Food safety is a applied combined field where professionals evaluate actual risks to food based on data and apply NIH findings, lots of research, USDA and FDA findings and recommendations, together with food processing knowledge, knowledge of transportation, storage, handling, packaging, and a supported by variety of sources of data. Yes the coronavirus can remain on surfaces and be preserved in freezing temperatures. The conditions of freezing for the virus to be viable for making someone sick are not simply your grocery freezer. So while NIH has data about the prevalence of viral particles on surfaces, we also know that those particles have a half life (like radioactive substances) and the conditions for that particle to get it from the packaging to the person are facilitated by the person.

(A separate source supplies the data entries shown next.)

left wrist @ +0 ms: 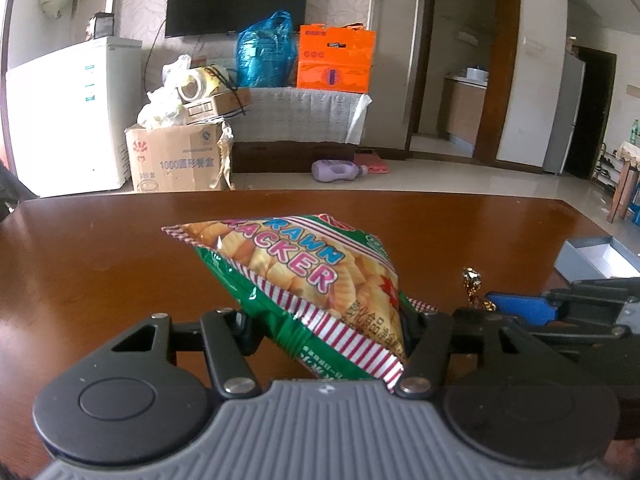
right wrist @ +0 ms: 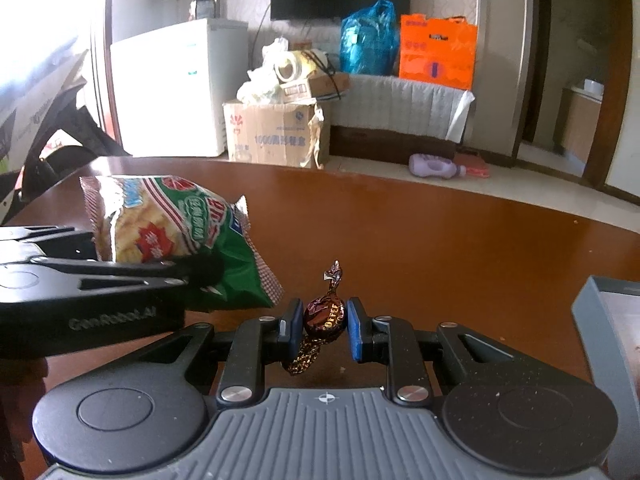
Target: Organize snacks
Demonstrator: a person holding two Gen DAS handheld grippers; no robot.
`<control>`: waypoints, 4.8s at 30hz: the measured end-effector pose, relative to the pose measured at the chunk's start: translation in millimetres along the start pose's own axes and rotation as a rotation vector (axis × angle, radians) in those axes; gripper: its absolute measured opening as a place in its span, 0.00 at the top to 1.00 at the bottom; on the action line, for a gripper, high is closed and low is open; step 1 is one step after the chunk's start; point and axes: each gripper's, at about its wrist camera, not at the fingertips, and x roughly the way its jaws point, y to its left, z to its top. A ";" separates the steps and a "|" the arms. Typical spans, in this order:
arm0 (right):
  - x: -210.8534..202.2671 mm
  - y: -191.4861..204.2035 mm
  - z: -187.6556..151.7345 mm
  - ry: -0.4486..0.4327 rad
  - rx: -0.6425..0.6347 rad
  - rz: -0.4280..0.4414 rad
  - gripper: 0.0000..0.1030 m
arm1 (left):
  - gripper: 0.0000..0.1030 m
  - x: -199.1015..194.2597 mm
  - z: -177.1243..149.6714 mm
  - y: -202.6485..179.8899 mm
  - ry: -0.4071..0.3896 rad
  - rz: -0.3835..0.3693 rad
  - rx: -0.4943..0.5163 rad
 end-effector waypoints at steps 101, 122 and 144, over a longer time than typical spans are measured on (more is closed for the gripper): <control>-133.5 -245.3 -100.1 -0.064 0.345 -0.399 0.66 | 0.13 45.7 0.5 -393.5 -0.092 -0.351 0.232; -135.6 -240.1 -99.3 -0.092 0.320 -0.418 0.36 | 0.05 43.5 0.8 -386.1 -0.077 -0.363 0.218; -159.2 -206.3 -90.8 -0.133 0.323 -0.360 0.20 | 0.04 -28.2 14.6 -325.9 -0.133 -0.217 0.232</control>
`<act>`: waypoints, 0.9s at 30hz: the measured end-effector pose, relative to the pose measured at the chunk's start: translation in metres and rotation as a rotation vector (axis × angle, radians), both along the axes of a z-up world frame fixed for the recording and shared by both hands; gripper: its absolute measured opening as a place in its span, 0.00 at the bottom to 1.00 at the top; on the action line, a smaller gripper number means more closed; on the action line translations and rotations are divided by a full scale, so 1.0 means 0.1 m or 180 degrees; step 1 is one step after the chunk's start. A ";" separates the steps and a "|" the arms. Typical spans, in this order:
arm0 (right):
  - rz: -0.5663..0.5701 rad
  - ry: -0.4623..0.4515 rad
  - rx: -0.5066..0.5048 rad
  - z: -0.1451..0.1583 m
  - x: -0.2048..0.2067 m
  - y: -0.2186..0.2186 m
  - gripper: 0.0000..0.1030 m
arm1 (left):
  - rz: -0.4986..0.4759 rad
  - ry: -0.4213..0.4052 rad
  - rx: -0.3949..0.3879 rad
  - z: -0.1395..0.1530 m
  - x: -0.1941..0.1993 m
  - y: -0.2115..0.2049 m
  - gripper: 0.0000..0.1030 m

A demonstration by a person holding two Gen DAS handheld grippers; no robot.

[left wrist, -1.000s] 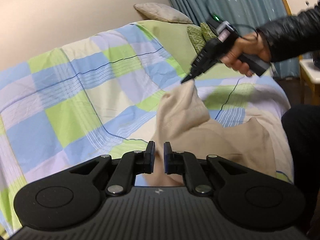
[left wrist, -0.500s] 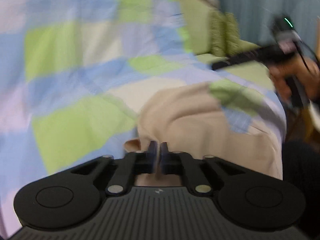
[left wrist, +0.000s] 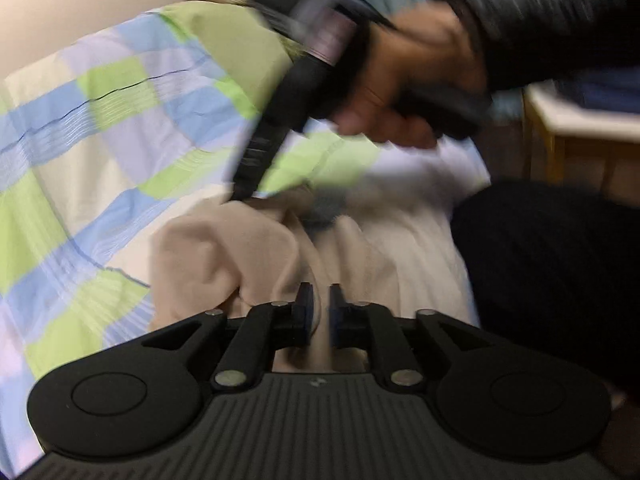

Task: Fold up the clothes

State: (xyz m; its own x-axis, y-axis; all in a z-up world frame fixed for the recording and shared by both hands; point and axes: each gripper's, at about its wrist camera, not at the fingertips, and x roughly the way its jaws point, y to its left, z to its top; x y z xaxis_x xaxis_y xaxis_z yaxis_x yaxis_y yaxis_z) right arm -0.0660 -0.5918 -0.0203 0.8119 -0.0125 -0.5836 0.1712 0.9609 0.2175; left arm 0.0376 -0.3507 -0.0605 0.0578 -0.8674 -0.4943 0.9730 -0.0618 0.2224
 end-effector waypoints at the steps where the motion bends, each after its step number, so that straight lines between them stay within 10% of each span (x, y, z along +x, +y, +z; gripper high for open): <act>1: -0.0081 -0.0031 0.0023 -0.01 -0.05 -0.03 0.00 | 0.0121 0.0032 -0.0084 0.04 0.08 0.04 0.39; 4: -0.0238 -0.0140 0.0230 -0.02 -0.23 -0.17 0.00 | 0.0411 -0.0230 -0.0082 0.10 0.31 0.03 0.39; 9: -0.0283 -0.0170 0.0326 -0.05 -0.32 -0.23 0.01 | 0.0026 -0.1423 0.0365 -0.13 0.13 -0.24 0.50; 14: -0.0352 -0.0278 0.0439 -0.09 -0.37 -0.24 0.07 | -0.0086 -0.1841 0.0422 -0.34 -0.04 -0.47 0.50; 19: -0.0576 -0.0435 0.0410 -0.12 -0.52 -0.30 0.27 | 0.0551 -0.0965 -0.0193 0.00 0.31 -0.49 0.18; 27: -0.0682 -0.0476 0.0455 -0.19 -0.58 -0.40 0.41 | 0.1306 0.0129 -0.0320 0.29 1.21 -0.20 0.12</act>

Hence the recommendation to clean and lots of hand washing.

JoyousCacophony67 karma

This is really the one I want answered! With a few underlying conitions, I'm no longer leaving the house and have delivery for everything. Once I receive it, I end up spending a ton of time to wipe everything down with clorox wipes :(

I don't know if it's needed, or if I'm doing just enough... Would love actual info. The last article I read, said to leave non-perisables outside for 3 days! That seems a bit much and not really good for the food.

Angela_Anandappa224 karma

See my response above (to Badslay). I hope that clarifies. Although some items are not perishable, many foods should not be left outside where the conditions are unpredictable or temperatures fluctuate. Wiping everything with Clorox is not only tedious, but it is also futile if the risks of the items being contaminated are low. With groceries the risks are indeed very low. I would advise you to spend your time keeping your home clean, in particular the refrigerator. Maintain a zone of clean within your home. In my home that means leaving shoes and coats neat the entrance.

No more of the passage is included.